Print the lines below exactly as written, with none missing.

[Data block — start]

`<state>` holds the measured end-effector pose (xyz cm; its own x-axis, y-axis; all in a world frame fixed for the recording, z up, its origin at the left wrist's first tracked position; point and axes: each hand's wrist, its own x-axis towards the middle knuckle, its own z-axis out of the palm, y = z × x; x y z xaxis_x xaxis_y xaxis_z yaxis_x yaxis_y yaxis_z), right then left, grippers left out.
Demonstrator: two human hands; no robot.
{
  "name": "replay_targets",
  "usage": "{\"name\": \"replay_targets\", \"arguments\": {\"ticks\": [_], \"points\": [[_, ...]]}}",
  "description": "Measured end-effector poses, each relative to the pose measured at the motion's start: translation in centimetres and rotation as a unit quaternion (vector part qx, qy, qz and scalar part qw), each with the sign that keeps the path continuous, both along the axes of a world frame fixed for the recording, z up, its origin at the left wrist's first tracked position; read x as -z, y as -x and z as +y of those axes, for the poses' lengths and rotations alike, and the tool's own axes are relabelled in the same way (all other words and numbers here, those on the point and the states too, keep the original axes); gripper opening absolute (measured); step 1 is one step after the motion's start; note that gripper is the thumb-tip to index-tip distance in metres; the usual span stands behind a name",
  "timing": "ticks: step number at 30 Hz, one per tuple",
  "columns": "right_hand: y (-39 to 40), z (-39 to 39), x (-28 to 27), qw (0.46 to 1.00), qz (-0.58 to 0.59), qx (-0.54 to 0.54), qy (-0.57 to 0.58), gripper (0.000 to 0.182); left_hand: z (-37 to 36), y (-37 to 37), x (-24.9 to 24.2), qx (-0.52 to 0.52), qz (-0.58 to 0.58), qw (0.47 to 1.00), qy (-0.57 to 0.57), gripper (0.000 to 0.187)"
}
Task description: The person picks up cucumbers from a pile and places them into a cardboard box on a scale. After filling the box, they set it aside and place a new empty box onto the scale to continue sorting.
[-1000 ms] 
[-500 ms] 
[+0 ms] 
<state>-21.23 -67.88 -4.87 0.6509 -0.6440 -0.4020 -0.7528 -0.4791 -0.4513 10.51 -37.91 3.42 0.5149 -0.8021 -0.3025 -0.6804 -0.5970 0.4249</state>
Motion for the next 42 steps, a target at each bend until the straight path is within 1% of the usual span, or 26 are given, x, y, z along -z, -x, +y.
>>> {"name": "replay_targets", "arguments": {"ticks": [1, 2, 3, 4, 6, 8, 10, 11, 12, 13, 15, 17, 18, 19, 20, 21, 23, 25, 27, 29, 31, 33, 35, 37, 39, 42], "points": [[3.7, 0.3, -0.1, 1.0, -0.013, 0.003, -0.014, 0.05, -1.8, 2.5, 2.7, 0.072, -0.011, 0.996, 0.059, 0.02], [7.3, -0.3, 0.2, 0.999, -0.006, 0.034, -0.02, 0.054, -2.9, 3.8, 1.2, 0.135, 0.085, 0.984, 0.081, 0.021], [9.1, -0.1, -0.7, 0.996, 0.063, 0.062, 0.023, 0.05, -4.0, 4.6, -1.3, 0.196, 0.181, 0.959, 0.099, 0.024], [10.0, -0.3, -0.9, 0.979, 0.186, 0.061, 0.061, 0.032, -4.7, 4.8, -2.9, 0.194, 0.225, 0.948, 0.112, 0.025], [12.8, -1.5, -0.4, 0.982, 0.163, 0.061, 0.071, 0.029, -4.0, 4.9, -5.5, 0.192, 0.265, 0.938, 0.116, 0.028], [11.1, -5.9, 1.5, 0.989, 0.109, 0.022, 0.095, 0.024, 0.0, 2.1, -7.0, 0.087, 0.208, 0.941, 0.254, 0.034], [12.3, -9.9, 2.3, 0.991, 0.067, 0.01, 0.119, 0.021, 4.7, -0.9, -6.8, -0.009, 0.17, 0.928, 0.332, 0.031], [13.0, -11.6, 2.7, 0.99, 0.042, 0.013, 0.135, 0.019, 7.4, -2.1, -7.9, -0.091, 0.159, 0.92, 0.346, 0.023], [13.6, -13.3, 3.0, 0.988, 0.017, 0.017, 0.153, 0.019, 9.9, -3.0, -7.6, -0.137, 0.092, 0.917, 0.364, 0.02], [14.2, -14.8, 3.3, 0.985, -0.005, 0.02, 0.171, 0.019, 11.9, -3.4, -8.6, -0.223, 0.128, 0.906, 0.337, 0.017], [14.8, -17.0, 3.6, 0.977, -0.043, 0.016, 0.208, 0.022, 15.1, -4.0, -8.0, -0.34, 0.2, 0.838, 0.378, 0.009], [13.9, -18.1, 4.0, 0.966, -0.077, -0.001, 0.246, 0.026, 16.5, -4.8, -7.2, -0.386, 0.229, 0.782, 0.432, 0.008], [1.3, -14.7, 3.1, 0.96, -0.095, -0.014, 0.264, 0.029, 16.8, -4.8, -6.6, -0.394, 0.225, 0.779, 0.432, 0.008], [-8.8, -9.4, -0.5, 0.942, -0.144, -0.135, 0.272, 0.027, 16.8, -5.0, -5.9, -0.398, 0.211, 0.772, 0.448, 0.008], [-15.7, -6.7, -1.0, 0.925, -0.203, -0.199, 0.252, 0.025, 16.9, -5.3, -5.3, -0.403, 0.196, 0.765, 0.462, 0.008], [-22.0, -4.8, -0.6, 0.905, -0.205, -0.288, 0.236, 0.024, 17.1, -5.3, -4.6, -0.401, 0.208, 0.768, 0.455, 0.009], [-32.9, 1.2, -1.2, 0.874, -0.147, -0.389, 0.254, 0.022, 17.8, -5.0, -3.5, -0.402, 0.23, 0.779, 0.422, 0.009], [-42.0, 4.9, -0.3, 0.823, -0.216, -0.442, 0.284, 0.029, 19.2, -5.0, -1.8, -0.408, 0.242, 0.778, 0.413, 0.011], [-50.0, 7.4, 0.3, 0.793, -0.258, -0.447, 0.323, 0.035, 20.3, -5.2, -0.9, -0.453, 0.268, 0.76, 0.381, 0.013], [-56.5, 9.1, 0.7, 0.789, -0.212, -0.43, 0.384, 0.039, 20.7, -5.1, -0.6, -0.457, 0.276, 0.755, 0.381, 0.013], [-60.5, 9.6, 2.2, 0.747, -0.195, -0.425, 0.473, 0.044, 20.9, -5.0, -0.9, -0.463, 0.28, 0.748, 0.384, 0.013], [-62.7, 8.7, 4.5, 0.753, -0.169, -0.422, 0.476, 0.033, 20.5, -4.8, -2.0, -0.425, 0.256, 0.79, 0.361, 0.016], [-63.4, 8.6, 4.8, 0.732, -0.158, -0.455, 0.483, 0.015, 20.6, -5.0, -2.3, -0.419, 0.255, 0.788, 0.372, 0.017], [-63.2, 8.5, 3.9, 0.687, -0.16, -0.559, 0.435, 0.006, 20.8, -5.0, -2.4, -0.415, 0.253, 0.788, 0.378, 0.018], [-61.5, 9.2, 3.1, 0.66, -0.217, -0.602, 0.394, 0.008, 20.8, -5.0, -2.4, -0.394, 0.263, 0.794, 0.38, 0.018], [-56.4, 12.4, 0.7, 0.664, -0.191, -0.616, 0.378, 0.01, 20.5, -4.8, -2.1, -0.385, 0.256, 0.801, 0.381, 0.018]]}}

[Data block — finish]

Written answer:
`<state>` holds the measured end-effector pose (xyz cm; its own x-axis, y-axis; all in a world frame fixed for the recording, z up, its origin at the left wrist's first tracked position; point and axes: each hand's wrist, its own x-axis towards the middle knuckle, its own z-axis out of the palm, y = z × x; x y z xaxis_x xaxis_y xaxis_z yaxis_x yaxis_y yaxis_z), right then left, grippers left out.
Demonstrator: two human hands; no robot.
{
  "name": "replay_targets",
  "usage": "{\"name\": \"replay_targets\", \"arguments\": {\"ticks\": [_], \"points\": [[_, ...]]}}",
  "description": "Measured end-effector poses, each relative to the pose measured at the motion's start: translation in centimetres and rotation as a unit quaternion (vector part qx, qy, qz and scalar part qw), each with the sign that keeps the path continuous, both along the axes of a world frame fixed for the recording, z up, its origin at the left wrist's first tracked position; read x as -z, y as -x and z as +y of those axes, for the poses' lengths and rotations alike, and the tool's own axes are relabelled in the same way (all other words and numbers here, those on the point and the states too, keep the original axes); gripper opening absolute (measured); step 1 is one step after the motion's start; note that gripper is the thumb-tip to index-tip distance in metres; the usual span stands behind a name",
  "timing": "ticks: step number at 30 Hz, one per tuple",
  "columns": "right_hand: y (-39 to 40), z (-39 to 39), x (-28 to 27), qw (0.46 to 1.00), qz (-0.58 to 0.59), qx (-0.54 to 0.54), qy (-0.57 to 0.58), gripper (0.000 to 0.182); left_hand: z (-37 to 36), y (-37 to 37), x (-24.9 to 24.2), qx (-0.52 to 0.52), qz (-0.58 to 0.58), qw (0.47 to 1.00), qy (-0.57 to 0.57), gripper (0.000 to 0.187)"
}
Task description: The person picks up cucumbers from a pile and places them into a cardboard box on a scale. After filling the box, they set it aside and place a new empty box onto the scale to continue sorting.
[-1000 ms] 
[-500 ms] 
[+0 ms] 
<state>-21.23 -67.88 -4.87 0.6509 -0.6440 -0.4020 -0.7528 -0.4791 -0.4513 10.51 -37.91 3.42 0.5149 -0.8021 -0.3025 -0.6804 -0.5970 0.4249</state>
Motion for the next 42 steps, a target at each bend until the straight path is within 1% of the usual span, or 26 are given, x, y, z along -z, -x, +y.
>>> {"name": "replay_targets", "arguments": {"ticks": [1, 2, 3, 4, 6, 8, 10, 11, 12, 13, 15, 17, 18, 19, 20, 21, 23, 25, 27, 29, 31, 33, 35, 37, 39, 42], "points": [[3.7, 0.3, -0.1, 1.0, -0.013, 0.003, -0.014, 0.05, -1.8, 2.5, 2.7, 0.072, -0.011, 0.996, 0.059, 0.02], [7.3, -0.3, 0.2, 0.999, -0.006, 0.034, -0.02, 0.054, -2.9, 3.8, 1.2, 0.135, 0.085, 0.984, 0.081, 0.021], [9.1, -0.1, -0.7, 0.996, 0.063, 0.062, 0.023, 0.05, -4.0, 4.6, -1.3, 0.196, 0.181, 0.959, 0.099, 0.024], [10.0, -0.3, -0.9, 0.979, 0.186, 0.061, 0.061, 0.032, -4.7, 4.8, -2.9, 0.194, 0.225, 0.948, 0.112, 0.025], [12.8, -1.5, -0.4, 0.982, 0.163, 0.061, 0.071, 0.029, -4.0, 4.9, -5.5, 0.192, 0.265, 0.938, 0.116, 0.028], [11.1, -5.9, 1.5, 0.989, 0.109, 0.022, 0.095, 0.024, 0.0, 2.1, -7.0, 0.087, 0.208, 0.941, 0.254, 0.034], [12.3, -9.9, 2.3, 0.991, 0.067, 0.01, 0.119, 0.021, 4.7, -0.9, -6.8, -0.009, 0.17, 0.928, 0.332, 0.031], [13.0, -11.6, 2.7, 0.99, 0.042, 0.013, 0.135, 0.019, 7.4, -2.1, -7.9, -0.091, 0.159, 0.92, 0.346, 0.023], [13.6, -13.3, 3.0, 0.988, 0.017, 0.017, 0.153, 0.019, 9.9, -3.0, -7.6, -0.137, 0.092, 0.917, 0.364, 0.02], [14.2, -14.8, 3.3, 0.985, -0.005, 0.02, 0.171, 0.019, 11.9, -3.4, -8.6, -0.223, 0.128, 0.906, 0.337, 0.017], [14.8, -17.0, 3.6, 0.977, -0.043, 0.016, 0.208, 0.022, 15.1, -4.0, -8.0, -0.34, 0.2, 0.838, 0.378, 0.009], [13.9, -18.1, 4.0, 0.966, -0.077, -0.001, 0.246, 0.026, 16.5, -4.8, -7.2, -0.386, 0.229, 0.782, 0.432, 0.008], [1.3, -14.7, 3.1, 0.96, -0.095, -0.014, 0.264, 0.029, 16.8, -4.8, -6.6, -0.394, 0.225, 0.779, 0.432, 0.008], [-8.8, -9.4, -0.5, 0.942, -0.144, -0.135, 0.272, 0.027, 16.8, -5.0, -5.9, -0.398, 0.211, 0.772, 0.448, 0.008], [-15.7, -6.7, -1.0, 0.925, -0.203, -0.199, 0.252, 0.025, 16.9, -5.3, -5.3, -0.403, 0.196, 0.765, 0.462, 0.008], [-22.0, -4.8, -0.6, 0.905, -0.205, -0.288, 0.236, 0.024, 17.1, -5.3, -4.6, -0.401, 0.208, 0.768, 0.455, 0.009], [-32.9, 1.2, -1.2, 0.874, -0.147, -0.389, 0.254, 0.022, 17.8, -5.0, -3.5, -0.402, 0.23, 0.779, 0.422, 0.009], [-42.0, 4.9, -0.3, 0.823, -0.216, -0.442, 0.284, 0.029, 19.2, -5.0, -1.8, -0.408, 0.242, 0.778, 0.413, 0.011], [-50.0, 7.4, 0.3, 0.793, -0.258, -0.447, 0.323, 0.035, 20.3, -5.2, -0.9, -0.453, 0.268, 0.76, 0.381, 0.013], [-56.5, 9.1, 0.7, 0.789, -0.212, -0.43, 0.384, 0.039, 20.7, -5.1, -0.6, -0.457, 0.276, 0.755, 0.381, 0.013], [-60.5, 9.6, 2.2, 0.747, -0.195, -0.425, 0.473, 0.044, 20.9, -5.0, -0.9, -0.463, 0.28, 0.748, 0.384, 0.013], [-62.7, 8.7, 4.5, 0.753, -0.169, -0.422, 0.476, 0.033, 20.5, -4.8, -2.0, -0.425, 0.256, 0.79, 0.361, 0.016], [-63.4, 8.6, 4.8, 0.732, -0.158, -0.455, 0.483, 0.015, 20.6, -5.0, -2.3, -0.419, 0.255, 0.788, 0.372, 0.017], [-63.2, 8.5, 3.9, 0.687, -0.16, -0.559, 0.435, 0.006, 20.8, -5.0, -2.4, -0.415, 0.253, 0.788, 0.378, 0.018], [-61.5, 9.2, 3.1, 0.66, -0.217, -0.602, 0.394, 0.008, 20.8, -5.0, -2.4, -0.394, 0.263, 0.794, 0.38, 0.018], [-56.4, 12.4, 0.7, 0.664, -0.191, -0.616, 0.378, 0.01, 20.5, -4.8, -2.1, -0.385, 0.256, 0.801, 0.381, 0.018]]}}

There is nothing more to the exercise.